Created on 2002-06-09 00:23:00 (#587921), last updated 2006-06-17

372 comments received, 472 comments posted

Basic Info
Name:Nikki
Birthdate:06-20
Location:Milwaukee, Wisconsin, United States
Bio
As of March 6, 2006


My job- I was a social worker in Pinellas County, Florida. I helped abused children get adopted. It was the most wonderful job I could have. Florida's requirements for social workers are much more lax, which is how I got the job without a BSW. I applied to the MSW program at UWM and got rejected because I didn't have enought social work experience (ugh). In the meantime, I work in healthcare.

I came back to livejournal after almost a year and a half away. About being away from LJ for so long- I tend to really hate my past and who I used to be. Every stage of my life I seem to do that. I associated LJ with my college years, which I really am not fond of. Hindsight is 20/20- I should get that tattooed on me somewhere. I'm my own psychologist- I know exactly why I was the way I was. Maybe I'll hash that out sometime.

This current stage of my life had a very specific beginning. My husband and I got married April 1, 2004, and our daughter was born April 2, 2004. Nope, not a typo. To sum it up.... pregnancy was pure hell for me, and I will never do it again. But I love little Sofia. She is hilarious and very smart. Being a parent has changed me a lot. For starters, it turned me from a waif to a pudgy thing. I used to weigh like 110 pounds tops. Now I'm 130. It is so weird waking up in a new body one day and figuring out what clothes look OK on it.

My mom recently married the coolest guy ever. The first time she's with someone I've even remotely liked. One day he told me he loved me. That was the first time a male told me he loved me whom I wasn't dating. I'm still processing that. They live in Florida.

And so do my in-laws. I get along better with them than I do my husband. The first year I kept reminding myself how they say the first year is the hardest. Well, after 2 years, it was still the same, so now we will be visiting divorce court. It's very hard to live with a boy, and even harder when there are huge differences in values and goals.
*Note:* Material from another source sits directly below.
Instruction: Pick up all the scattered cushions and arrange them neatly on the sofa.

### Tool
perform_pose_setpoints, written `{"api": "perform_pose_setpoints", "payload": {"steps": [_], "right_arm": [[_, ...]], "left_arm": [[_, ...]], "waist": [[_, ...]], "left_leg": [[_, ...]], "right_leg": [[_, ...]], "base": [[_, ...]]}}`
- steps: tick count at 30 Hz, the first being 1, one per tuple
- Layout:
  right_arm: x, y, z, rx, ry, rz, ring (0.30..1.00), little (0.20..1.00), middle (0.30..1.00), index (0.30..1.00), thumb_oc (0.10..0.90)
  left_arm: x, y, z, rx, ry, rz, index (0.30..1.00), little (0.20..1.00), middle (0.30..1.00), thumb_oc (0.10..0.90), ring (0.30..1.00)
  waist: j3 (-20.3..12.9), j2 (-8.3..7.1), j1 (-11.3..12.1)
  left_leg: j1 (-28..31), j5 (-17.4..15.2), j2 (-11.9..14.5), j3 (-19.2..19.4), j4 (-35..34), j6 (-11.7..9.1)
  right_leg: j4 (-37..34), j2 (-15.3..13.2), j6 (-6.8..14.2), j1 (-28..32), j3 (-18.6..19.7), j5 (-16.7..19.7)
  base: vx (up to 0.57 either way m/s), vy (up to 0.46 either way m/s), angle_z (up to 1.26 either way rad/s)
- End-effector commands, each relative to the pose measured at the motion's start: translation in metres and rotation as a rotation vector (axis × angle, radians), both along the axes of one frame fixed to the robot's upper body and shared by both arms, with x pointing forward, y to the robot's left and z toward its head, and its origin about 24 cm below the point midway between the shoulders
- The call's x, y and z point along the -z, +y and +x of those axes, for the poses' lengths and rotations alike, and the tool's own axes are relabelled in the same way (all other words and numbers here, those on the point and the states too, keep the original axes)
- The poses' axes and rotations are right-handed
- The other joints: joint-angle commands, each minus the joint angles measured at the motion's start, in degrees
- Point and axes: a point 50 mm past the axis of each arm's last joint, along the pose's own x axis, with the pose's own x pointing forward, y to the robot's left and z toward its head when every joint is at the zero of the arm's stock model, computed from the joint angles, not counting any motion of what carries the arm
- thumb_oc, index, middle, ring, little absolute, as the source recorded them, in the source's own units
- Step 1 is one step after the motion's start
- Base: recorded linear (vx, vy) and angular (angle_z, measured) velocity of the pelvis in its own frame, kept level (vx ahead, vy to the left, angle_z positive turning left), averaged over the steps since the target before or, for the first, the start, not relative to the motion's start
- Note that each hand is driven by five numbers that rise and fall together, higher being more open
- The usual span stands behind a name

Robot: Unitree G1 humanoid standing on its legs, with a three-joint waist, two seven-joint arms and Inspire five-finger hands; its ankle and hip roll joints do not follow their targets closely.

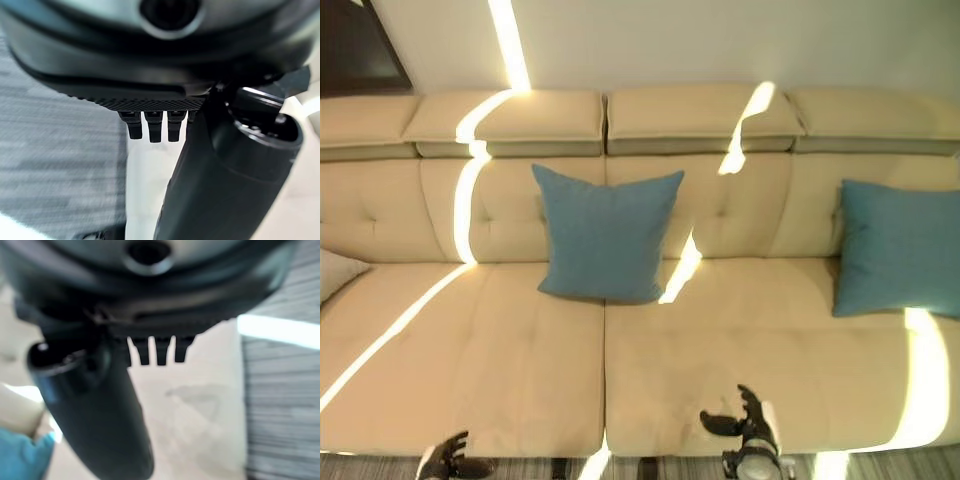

I have a sister, but she's in Chicago, so we don't talk much.

I live for sewing. I've made a whole new wardrobe since I had a baby, only buying a few tank tops and a pair of jeans. I'm getting better, slowly.

With 2 or 3 exceptions in 2003, I've been sober since late 2001. Something really horrible as a result of my drinking (no, I wasn't raped). Even though I think I could have a drink now and not have it cause problems, I'm just too gunshy to do it.